Example: $n=4,r=3$. I put the elements of a cell in square brackets ([]), so one possible solution is
$$[1], [2], [3,4].$$
That means that ball $1$ is in the first cell, ball $2$ in the second cell and balls $3$ and $4$ in the third. In your first solution, you count this solution twice for the first scenario!

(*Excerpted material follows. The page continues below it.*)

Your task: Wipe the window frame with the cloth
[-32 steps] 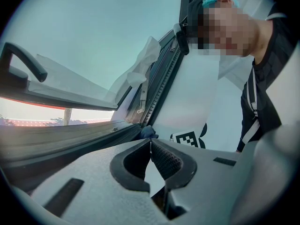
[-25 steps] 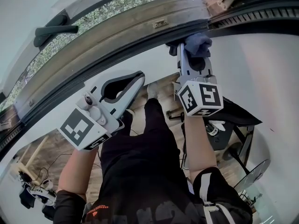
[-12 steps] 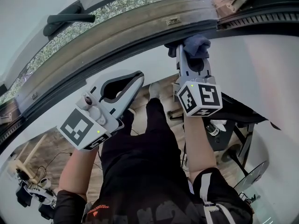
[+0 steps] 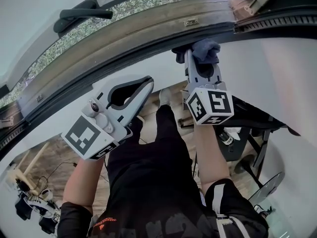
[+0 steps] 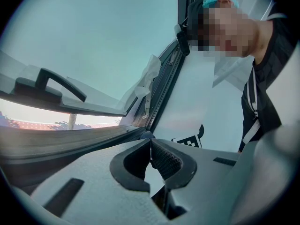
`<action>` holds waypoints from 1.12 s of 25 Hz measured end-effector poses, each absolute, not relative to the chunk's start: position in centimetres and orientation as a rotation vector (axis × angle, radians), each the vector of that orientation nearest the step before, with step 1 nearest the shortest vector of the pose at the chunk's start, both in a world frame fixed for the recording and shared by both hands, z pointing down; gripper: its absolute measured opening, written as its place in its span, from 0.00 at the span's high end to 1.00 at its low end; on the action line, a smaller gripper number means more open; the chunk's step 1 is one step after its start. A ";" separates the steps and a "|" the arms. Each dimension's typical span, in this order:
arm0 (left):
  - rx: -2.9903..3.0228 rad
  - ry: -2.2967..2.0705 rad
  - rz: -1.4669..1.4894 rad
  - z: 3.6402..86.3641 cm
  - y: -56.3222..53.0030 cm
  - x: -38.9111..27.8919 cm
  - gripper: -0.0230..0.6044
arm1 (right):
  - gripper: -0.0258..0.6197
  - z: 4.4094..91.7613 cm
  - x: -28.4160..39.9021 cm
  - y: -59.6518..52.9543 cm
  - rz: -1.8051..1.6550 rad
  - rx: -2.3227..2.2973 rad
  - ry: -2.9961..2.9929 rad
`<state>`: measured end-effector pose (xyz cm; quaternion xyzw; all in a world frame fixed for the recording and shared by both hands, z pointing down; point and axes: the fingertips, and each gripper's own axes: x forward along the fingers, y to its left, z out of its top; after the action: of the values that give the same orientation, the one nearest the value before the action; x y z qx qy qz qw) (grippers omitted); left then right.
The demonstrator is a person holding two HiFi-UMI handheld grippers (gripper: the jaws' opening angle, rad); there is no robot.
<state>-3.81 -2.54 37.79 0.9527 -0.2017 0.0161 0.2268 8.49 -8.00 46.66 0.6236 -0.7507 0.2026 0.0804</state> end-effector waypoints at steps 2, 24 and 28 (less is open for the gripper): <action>2.625 -0.562 0.041 37.8 -2.4 -4.3 0.92 | 0.88 46.7 7.8 -7.9 0.607 1.854 -2.251; 2.628 -0.612 0.016 37.0 -0.9 -7.5 0.92 | 0.88 46.1 2.9 -6.5 0.618 1.764 -2.317; 2.636 -0.612 0.013 36.5 -0.8 -7.1 0.92 | 0.88 45.5 3.4 -6.2 0.598 1.759 -2.330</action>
<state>-7.11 -0.83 36.53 0.9511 -0.2208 0.0048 0.2161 3.35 -6.23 45.46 0.5883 -0.7793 0.2001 0.0806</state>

It happens when you consider the first cell as the one with exactly one ball and take ($[2], [3,4]$) as one possible solution out of $T(3,2)$ and when you consider the second cell as the one with exactly one ball and take ($[1], [3,4]$) as one possible solution out of $T(3,2)$.
A similar problem exists with the second solution/second scenario: If you know that the first cell contains at least 2 balls, you somehow remove a ball from the first cell and arrive at the recursive step $T(n-1,r)$. But since you have multiple balls in that cell, you don't know which to remove and are again overcounting!
Example: $n=4,r=3$. All possible solutions for the second scenario of the second solutions are
$$([1,2], [3], [4]), ([1,2], [4], [3]), ([1,3], [2], [4]), ([1,3], [4], [2]), ([1,4], [2], [3]), ([1,4], [3], [2]), ([2,3], [1], [4]), ([2,3], [4], [1]), ([2,4], [1], [3]), ([2,4], [3], [1]), ([3,4], [1], [2]), ([3,4], [2], [1])$$
which makes $12$ alltogher. But since $T(3,3)=3!=6$, we get $12 \neq 4\times T(3,3)=24$. You overcount by a factor of $2$, since you get the solution $([1,2], [3], [4])$ (and every other one) twice: First by removing the $1$ from the first cell and counting $([2], [3], [4])$ from $T(3,3)$, then again by removing the $2$ from the first cell and counting $([1], [3], [4])$ from $T(3,3)$.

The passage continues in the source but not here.